By MARTY CLEAR
If you remember the Bay Ballet Theater from the mid '90s, then perhaps you'll also remember one of its most famous works, Gaspar: A Pirate Fantasy, created by artistic director Christopher Fleming.
Seventeen years after its premiere, Fleming and Gaspar are back for another run.
"It's going to be an annual event," Fleming said. "We've already booked (the theater) for next year. We want this to be Tampa Bay's Nutcracker."
Fleming, who had left Bay Ballet before it folded, has worked all over the world since he left Tampa. For the past year, he has headed Ballet Fleming in Philadelphia.

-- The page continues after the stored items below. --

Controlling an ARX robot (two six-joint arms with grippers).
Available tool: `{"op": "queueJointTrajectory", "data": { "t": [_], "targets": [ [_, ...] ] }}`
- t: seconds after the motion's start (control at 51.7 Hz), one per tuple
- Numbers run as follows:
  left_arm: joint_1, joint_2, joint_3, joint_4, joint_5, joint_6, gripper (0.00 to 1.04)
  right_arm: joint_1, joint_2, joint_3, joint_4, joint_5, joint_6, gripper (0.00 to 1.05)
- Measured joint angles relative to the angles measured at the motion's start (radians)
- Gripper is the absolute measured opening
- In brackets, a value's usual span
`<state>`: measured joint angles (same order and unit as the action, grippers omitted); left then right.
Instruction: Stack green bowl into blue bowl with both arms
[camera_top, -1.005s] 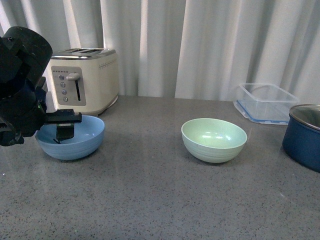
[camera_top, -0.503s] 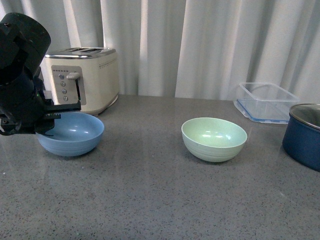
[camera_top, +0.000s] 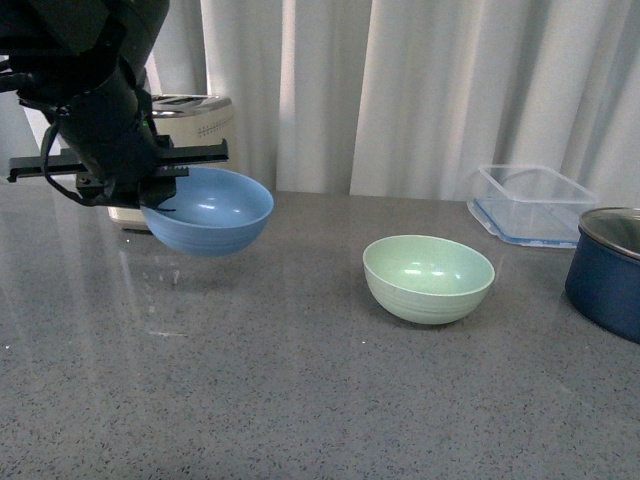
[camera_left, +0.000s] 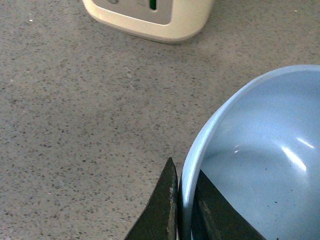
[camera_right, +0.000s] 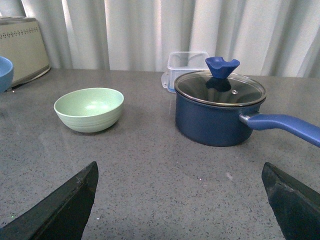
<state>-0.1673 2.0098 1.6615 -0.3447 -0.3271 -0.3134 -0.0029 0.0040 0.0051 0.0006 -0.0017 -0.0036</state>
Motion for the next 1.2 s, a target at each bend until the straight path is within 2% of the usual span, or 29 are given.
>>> {"op": "queueJointTrajectory", "data": {
  "t": [0.619, 1.199],
  "targets": [
    [-0.103, 0.119, 0.087, -0.026, 0.013, -0.051, 0.04, 0.000, 0.000, 0.000, 0.000, 0.000, 0.000, 0.95],
    [-0.133, 0.166, 0.122, -0.041, 0.014, -0.060, 0.04, 0.000, 0.000, 0.000, 0.000, 0.000, 0.000, 0.95]
  ]
}}
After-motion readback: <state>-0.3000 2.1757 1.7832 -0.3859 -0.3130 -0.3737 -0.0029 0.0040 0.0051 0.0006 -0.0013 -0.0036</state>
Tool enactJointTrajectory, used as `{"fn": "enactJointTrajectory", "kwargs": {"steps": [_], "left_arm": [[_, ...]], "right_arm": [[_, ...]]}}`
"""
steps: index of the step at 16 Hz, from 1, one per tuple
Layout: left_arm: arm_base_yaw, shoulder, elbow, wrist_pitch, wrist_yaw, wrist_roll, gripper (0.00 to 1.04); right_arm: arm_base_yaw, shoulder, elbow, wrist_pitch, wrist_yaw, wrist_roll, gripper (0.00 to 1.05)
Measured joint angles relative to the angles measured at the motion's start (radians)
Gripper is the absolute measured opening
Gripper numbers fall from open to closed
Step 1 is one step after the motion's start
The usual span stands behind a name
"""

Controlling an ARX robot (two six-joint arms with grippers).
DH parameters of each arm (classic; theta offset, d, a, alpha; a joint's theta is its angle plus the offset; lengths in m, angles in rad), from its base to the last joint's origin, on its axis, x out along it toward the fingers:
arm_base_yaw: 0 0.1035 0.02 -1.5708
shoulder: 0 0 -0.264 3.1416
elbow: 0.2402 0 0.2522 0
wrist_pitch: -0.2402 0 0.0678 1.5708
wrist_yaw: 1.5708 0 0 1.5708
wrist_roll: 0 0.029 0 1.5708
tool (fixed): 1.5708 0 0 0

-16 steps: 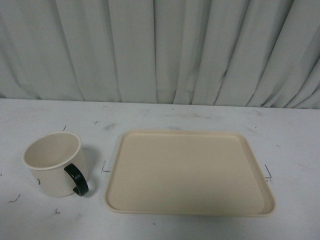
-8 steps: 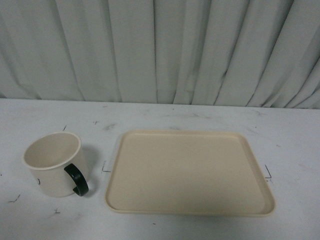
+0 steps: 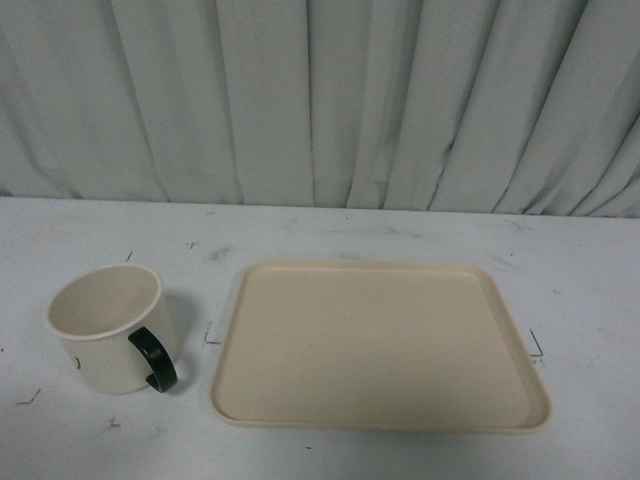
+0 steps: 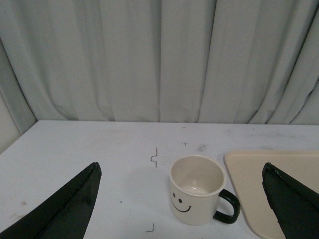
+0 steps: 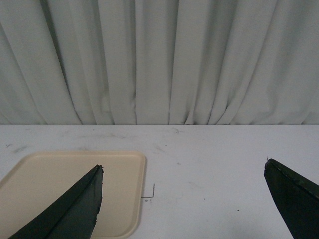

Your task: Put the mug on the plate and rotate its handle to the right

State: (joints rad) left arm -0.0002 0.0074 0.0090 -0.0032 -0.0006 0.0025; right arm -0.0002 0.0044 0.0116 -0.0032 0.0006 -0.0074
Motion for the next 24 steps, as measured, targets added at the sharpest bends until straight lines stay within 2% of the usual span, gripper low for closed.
{"fn": "enactJointTrajectory", "kwargs": {"steps": [2,6,8,11,12,15,17,18,20,24], "left_arm": [[0.0,0.0,0.0,0.0,0.0,0.0,0.98],[-0.029,0.117,0.084,-0.208,-0.1,-0.029,0.98],[-0.024,0.207,0.124,-0.234,-0.109,-0.031,0.98],[-0.012,0.283,0.146,-0.194,-0.108,-0.031,0.98],[0.0,0.336,0.16,-0.139,-0.096,-0.029,0.98],[0.03,0.609,0.236,0.106,-0.015,-0.005,0.98],[0.043,0.932,0.344,0.303,0.047,0.051,0.98],[0.053,1.072,0.413,0.353,0.068,0.071,0.98],[0.06,1.328,0.557,0.368,0.092,0.099,0.98],[0.062,1.603,0.758,0.253,0.166,0.119,0.98]], "right_arm": [[0.0,0.0,0.0,0.0,0.0,0.0,0.98],[0.0,0.0,0.0,0.0,0.0,0.0,0.98],[0.0,0.0,0.0,0.0,-0.001,0.0,0.98],[0.0,0.0,0.0,0.0,0.0,0.0,0.98],[0.0,0.0,0.0,0.0,0.0,0.0,0.98],[0.0,0.0,0.0,0.0,0.0,0.0,0.98],[0.0,0.0,0.0,0.0,0.0,0.0,0.98],[0.0,0.0,0.0,0.0,0.0,0.0,0.98],[0.0,0.0,0.0,0.0,0.0,0.0,0.98],[0.0,0.0,0.0,0.0,0.0,0.0,0.98]]}}
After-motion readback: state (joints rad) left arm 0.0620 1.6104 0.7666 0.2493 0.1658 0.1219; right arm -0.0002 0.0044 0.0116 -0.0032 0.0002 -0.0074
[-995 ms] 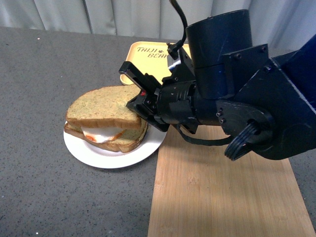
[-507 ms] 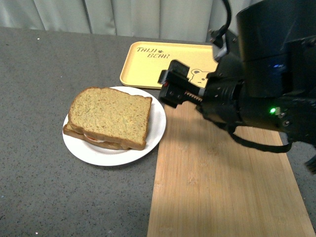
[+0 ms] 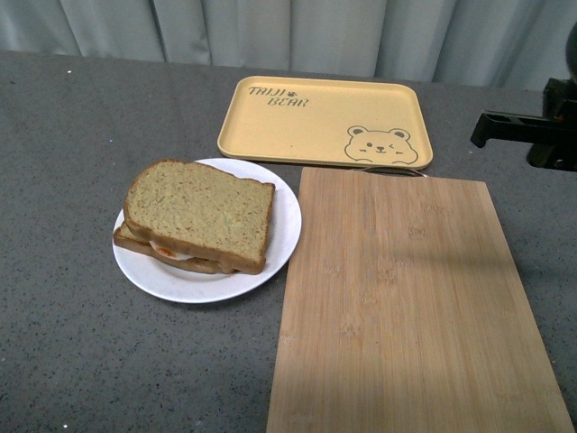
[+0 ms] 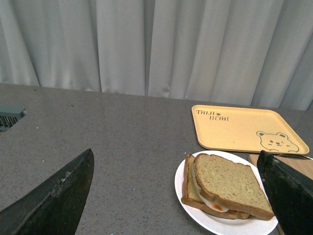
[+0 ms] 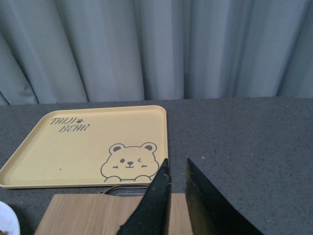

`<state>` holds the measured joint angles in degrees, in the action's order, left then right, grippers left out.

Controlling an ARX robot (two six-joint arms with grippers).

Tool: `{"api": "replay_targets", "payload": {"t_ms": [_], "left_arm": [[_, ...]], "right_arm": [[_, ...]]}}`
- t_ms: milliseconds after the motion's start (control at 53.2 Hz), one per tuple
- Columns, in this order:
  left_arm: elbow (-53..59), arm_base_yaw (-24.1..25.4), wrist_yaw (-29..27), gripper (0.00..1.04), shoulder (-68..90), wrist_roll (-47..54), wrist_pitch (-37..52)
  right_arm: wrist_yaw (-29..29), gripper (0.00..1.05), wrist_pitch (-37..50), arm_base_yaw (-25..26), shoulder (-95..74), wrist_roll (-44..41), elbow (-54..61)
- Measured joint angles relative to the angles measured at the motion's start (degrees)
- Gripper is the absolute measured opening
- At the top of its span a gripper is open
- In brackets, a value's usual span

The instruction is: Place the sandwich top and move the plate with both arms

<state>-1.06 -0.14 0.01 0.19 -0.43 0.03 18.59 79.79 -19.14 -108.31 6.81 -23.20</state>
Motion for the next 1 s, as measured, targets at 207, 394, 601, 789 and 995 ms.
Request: {"api": "replay_targets", "payload": {"t_ms": [207,394,601,789,995], "left_arm": [[0.0,0.0,0.1,0.98,0.0,0.0,0.0],[0.0,0.0,0.0,0.98,-0.2,0.0,0.0],[0.0,0.0,0.0,0.98,-0.2,0.0,0.0],[0.0,0.0,0.0,0.98,-0.2,0.0,0.0],[0.0,0.0,0.0,0.98,-0.2,0.0,0.0]], "right_arm": [[-4.1,0.01,-0.6,2.4,3.5,-2.3,4.6],[-10.7,0.01,-9.6,11.2,33.7,-6.0,19.9],[-12.8,0.01,-18.7,13.3,44.7,-6.4,22.3],[-18.3,0.01,-33.2,18.1,58.8,-6.6,22.5],[-18.5,0.01,-41.7,19.0,69.2,-6.6,22.6]]}}
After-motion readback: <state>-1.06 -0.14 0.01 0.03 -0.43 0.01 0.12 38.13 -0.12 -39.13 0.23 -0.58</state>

He brought eight Ballet Fleming dancers here to take the principal roles in Gaspar, and rounded out the 40-person cast with students from Patel Conservatory, Blake High School and the Pinellas County Center for the Arts at Gibbs High School.
Naturally, the ballet is based on the legend of Jose Gaspar, the pirate who supposedly invaded Tampa. But Fleming decided not to try to sort out fact from fiction when he wrote the story for his ballet.
"I made it up," he said. "It's easier."
In Fleming's story, a young woman who is the ward of the pirate-hating viceroy of Tampa falls in love with Gaspar at a masquerade. But she soon notices that Gaspar wears a locket identical to one the viceroy has. Turns out Gaspar is the long-lost son of the viceroy.
Fleming said he hasn't made any major changes to the work since its first performances in 1994. But with higher-caliber dancers and more rehearsal time, he thinks this version will be better.
One especially noticeable improvement, he said, is in the music. Although it's the same score, by local cardiologist/composer David Goldstein, technological advances allow the electronic instruments to offer a warmer, richer sound than 17 years ago.
It was a dancer from that original production, Sharon Sanchez, who provided the impetus for bringing Gaspar back to life.
Sanchez, who lives in Treasure Island, wanted to enhance the presence of the arts in Tampa's Gasparilla weekend. Gaspar gives student dancers from both sides of the bay invaluable experience, Sanchez said, and the proceeds go to three local charities, Operation Homefront, Drew's Shoes and the Tampa Bay chapter of the American Red Cross.
"It's all about the community," Sanchez said. "And besides, it means we won't lose this wonderful ballet."